Ice feels the company has the expertise and the opportunity, along with potential partners in the oil and gas industry, to make it work. “Innovation is nothing new. Over the years, we’ve diversified throughout the company’s history,” he adds. “When we first started, it was just liquid products. Then we started moving into chemicals, then asphalt, then the dry cargoes.”
Designing for the Future
In 2009, FMT opened its own shipyard in Harvey, where it performs most of its own repairs, and in 2017 achieved a major milestone by launching its first new boat from there.
Jeff Brumfield, FMT’s director of vessel construction and engineering, designed the 120-foot vessel. “In-house building is much better because we have made many strides in the process, including quality control and expenditure of the buildout,” he says.
Brumfield has guided the design of FMT’s fleet since 2003, coming aboard after working 18 years for ExxonMobil. He has designed some 95 boats since then. “We have several designs,” he says. “We’ll build four, five or 10 or 20 of that design with different sizes and powers. I’m working on about four right now.”

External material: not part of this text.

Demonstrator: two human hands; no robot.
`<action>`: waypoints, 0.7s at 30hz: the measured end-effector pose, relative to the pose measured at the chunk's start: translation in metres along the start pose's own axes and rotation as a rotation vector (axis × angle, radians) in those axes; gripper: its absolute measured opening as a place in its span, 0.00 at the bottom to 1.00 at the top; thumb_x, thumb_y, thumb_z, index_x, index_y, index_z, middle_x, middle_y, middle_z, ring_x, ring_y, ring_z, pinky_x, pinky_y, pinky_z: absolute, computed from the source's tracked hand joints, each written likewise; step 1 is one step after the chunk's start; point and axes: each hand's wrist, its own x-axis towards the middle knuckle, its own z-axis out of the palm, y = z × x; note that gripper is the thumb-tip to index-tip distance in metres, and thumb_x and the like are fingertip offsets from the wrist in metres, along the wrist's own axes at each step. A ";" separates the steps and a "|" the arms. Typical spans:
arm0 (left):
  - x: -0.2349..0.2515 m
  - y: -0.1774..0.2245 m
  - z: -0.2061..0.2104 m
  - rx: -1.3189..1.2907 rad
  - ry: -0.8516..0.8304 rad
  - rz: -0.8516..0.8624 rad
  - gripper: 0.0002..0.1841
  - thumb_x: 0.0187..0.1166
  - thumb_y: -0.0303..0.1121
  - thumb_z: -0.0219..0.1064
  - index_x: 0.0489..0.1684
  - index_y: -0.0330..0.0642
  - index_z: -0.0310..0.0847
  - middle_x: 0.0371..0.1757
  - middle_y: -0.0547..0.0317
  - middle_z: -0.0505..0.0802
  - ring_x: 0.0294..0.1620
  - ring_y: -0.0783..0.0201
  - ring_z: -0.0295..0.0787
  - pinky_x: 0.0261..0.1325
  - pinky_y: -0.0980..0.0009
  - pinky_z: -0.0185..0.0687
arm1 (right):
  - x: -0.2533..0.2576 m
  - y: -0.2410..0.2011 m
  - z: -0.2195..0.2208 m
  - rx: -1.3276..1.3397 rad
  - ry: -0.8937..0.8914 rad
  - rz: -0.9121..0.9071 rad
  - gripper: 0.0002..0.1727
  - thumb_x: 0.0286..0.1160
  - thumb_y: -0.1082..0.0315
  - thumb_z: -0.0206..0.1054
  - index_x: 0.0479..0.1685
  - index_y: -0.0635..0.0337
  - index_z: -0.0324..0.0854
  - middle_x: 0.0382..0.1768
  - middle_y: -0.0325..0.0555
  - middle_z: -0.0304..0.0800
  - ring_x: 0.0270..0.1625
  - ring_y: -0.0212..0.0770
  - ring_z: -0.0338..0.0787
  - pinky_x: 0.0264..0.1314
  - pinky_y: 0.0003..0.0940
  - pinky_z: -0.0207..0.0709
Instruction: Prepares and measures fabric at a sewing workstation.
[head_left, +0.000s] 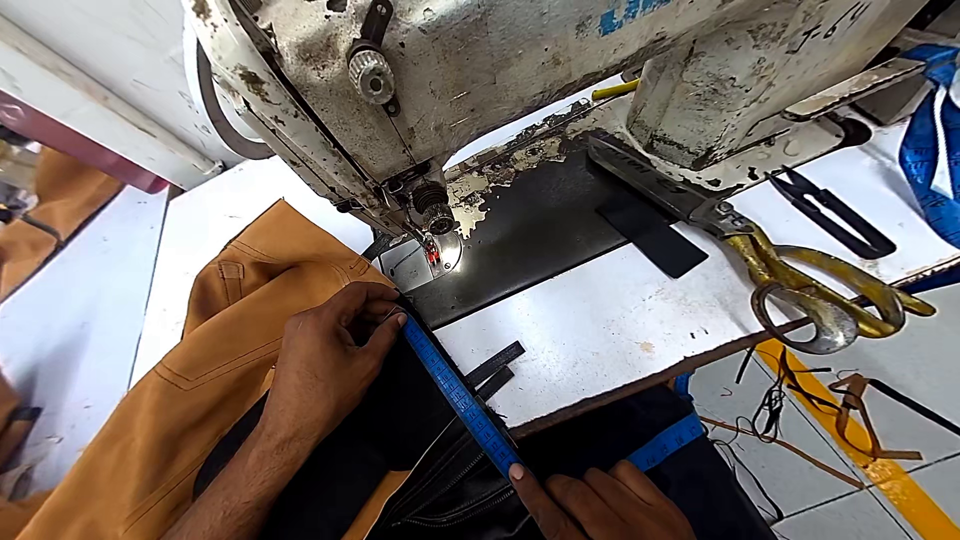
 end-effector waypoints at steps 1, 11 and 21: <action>0.000 0.000 0.000 -0.002 0.000 -0.003 0.13 0.74 0.40 0.76 0.54 0.56 0.87 0.40 0.78 0.97 0.35 0.79 0.94 0.36 0.77 0.92 | 0.000 0.000 0.000 0.000 0.002 0.000 0.18 0.87 0.68 0.58 0.69 0.48 0.86 0.33 0.38 0.89 0.28 0.41 0.77 0.34 0.36 0.65; 0.001 -0.002 0.000 -0.076 -0.022 -0.010 0.13 0.73 0.39 0.77 0.54 0.56 0.88 0.40 0.77 0.97 0.35 0.77 0.94 0.36 0.76 0.93 | -0.001 0.001 0.001 0.011 -0.003 -0.007 0.17 0.86 0.68 0.59 0.68 0.48 0.87 0.32 0.38 0.89 0.27 0.41 0.77 0.34 0.36 0.65; -0.002 -0.001 -0.002 -0.185 -0.136 0.009 0.13 0.69 0.39 0.79 0.50 0.55 0.91 0.38 0.75 0.98 0.37 0.73 0.95 0.40 0.75 0.94 | -0.015 0.006 0.000 0.081 -0.050 -0.006 0.15 0.85 0.66 0.61 0.63 0.51 0.89 0.28 0.39 0.87 0.28 0.42 0.78 0.35 0.37 0.67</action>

Looking ahead, he says the incorporation of emissions friendly engines will be his greatest design challenge. “That changes the design of the boats because of what you have to do to the exhaust system,” he says. “It impacts the entire size of the boat.”
Looming large for all inland companies is the implementation of Subchapter M by the U.S. Coast Guard. In a nutshell, as of June 2018 all vessels must now be Coast Guard inspected. For FMT, that means 25% of its fleet will be inspected this year, and the remainder over a four-year period.

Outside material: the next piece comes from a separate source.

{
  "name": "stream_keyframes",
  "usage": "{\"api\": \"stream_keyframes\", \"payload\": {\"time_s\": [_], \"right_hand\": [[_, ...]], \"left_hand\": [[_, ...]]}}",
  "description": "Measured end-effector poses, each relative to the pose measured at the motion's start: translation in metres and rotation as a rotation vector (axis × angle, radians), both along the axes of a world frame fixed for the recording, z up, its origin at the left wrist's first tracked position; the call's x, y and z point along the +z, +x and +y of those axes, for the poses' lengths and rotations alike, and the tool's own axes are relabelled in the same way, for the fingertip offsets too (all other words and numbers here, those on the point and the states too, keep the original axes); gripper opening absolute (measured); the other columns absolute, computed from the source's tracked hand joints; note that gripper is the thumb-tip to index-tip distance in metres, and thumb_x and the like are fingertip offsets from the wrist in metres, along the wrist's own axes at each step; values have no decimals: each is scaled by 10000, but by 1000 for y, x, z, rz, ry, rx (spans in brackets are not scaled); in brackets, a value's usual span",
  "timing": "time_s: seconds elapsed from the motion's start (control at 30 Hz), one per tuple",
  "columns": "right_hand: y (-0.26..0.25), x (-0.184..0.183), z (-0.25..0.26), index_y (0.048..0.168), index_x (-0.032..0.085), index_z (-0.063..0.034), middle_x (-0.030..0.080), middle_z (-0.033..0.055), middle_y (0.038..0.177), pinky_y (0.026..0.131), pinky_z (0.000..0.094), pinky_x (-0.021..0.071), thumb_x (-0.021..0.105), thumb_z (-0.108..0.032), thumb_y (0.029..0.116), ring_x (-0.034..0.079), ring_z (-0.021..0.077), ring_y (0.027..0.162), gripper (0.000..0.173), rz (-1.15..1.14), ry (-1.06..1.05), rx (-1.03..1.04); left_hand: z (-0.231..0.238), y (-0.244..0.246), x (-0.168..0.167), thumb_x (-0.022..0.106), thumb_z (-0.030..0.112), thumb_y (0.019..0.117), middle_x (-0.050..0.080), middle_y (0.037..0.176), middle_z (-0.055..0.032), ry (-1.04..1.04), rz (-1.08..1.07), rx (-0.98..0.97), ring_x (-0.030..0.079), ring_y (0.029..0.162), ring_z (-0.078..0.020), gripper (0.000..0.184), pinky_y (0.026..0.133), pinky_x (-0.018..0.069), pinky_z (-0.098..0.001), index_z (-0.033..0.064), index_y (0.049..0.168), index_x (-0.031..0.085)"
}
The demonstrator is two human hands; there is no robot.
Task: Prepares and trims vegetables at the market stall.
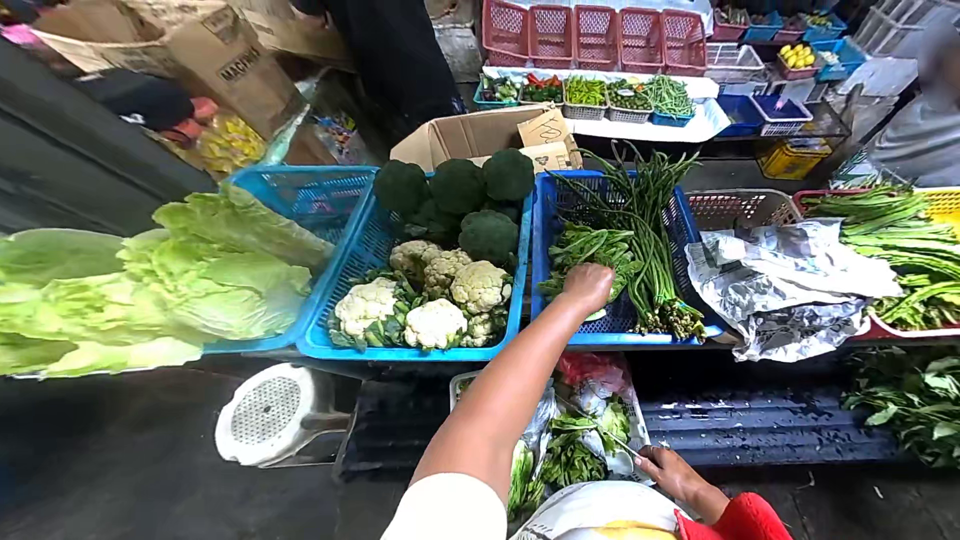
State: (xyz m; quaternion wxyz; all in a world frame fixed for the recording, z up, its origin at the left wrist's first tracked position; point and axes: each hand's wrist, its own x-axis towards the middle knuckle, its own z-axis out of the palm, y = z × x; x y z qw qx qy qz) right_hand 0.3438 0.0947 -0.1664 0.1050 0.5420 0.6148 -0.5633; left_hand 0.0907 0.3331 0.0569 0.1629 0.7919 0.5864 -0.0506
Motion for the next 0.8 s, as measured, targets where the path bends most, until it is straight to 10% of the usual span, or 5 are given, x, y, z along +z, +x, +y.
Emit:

A third-party organization performs the inspections.
Chad Hidalgo, FMT safety manager, says the new regulation has prompted FMT to move to a new learning management system to keep up with the process. Hidago works closely with compliance to ensure policies and procedures are updated,and is responsible for the training curriculum.
Since safety is vitally important to the petrochemical, oil and gas industries, FMT closely mirrors its policies after those of its customers. “We work for the Exxons, Shells, Chevrons, etc.,” he says. “They all have different things that they want. That raises the bar, because we’ve got to go to the highest standard with every one of them.”
To that end, FMT operates its own training facility in Mandeville, and regularly updates its training matrix. “We break it up throughout the year, and by position. Our wheelmen have certain things that they’re trained on; our tanker men have certain things; deck hands and engineers, and so on.”